▶ **Work instructions**: Every line of the data must be copied exactly.

▶ **Exercise data**:

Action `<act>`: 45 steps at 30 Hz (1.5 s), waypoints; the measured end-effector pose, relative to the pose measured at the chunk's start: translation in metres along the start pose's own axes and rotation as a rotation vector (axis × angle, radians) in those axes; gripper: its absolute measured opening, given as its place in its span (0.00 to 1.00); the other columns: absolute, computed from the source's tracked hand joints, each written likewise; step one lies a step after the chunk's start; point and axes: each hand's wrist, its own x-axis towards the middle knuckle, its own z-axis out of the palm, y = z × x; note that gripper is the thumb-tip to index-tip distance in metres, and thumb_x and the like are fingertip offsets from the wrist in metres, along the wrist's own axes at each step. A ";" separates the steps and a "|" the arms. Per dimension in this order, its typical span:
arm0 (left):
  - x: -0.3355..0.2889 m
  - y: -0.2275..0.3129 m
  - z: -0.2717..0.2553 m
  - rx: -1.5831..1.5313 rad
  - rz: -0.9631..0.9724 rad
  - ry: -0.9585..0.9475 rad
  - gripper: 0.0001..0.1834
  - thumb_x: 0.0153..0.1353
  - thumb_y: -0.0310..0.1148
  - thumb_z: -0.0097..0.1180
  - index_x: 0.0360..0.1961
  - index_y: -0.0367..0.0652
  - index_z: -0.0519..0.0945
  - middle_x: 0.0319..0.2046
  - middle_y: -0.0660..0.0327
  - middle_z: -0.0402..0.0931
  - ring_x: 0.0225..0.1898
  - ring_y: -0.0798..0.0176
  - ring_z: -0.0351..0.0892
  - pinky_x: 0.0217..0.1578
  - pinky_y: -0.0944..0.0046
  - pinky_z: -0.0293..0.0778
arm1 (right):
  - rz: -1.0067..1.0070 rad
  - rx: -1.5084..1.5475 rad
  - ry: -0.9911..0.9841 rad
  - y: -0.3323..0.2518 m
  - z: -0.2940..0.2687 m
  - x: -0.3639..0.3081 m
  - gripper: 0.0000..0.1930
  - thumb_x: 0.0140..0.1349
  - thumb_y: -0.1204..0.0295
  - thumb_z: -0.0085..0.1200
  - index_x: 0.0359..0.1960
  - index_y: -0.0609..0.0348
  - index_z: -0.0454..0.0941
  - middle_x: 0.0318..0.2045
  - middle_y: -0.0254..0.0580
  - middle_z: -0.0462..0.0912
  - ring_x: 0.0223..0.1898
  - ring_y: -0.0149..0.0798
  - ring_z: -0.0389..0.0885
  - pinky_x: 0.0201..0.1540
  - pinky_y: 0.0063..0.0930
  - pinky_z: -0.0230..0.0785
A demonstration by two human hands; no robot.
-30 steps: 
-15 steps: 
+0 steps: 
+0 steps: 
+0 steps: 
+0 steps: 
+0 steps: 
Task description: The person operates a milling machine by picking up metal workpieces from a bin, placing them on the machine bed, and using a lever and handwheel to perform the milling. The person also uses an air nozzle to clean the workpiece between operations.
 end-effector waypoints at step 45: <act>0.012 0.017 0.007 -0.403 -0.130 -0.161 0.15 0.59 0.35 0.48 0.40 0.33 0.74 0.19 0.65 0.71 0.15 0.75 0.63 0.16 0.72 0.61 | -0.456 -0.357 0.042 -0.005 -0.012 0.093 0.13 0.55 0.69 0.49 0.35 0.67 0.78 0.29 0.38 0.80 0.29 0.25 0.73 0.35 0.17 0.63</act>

▶ **Task response**:
Action `<act>`: 45 steps at 30 Hz (1.5 s), waypoints; the measured end-effector pose, relative to the pose measured at the chunk's start: translation in metres along the start pose's own axes and rotation as a rotation vector (axis × angle, radians) in those axes; gripper: its absolute measured opening, given as its place in its span (0.00 to 1.00); the other columns: absolute, computed from the source's tracked hand joints, each written likewise; step one lies a step after the chunk's start; point and axes: each hand's wrist, its own x-axis towards the middle knuckle, its own z-axis out of the palm, y = z × x; note that gripper is the thumb-tip to index-tip distance in metres, and thumb_x and the like are fingertip offsets from the wrist in metres, along the wrist's own axes at each step. A ";" separates the steps and a "|" the arms. Per dimension in this order, its typical span:
arm0 (left):
  - x: -0.3355..0.2889 m
  - y: -0.2275..0.3129 m
  - z: -0.2717..0.2553 m
  - rx: -1.5831..1.5313 rad
  - rz: -0.9631..0.9724 rad
  - ry: -0.9585..0.9475 rad
  - gripper: 0.0001..0.1834
  - thumb_x: 0.0153..0.1353
  - thumb_y: -0.0310..0.1148
  - thumb_z: -0.0097..0.1180
  - index_x: 0.0360..0.1961
  - index_y: -0.0367..0.0652
  - index_z: -0.0519..0.0945
  - middle_x: 0.0319..0.2046
  - middle_y: -0.0660..0.0327
  - middle_z: -0.0402..0.0931
  - ring_x: 0.0225..0.1898
  - ring_y: -0.0798..0.0176
  - ring_z: -0.0351..0.0892
  - pinky_x: 0.0217..0.1578
  - pinky_y: -0.0944..0.0046
  - pinky_z: -0.0293..0.0778
arm1 (right):
  - rz: -1.0067..1.0070 rad
  - rx: -1.5084..1.5475 rad
  - ry: -0.9911..0.9841 rad
  - y: -0.3323..0.2518 m
  - z: -0.2940..0.2687 m
  - x: -0.3639..0.3081 m
  - gripper: 0.0000..0.1930
  - thumb_x: 0.0140..0.1349
  - thumb_y: -0.1204..0.0295
  - thumb_z: -0.0085..0.1200
  - index_x: 0.0359..0.1960
  - index_y: -0.0609..0.0348
  - index_z: -0.0454..0.0941
  - middle_x: 0.0318..0.2045
  - middle_y: -0.0254..0.0580
  - middle_z: -0.0462..0.0912
  - ring_x: 0.0223..0.1898
  - ring_y: -0.0149..0.0798
  - ring_z: -0.0389..0.0885
  - pinky_x: 0.0201..0.1540
  - pinky_y: 0.0063..0.0930
  - pinky_z: -0.0230..0.0785
A demonstration by two human hands; no robot.
-30 steps: 
-15 steps: 
+0 steps: 
+0 steps: 
+0 steps: 
+0 steps: 
+0 steps: 
Task description: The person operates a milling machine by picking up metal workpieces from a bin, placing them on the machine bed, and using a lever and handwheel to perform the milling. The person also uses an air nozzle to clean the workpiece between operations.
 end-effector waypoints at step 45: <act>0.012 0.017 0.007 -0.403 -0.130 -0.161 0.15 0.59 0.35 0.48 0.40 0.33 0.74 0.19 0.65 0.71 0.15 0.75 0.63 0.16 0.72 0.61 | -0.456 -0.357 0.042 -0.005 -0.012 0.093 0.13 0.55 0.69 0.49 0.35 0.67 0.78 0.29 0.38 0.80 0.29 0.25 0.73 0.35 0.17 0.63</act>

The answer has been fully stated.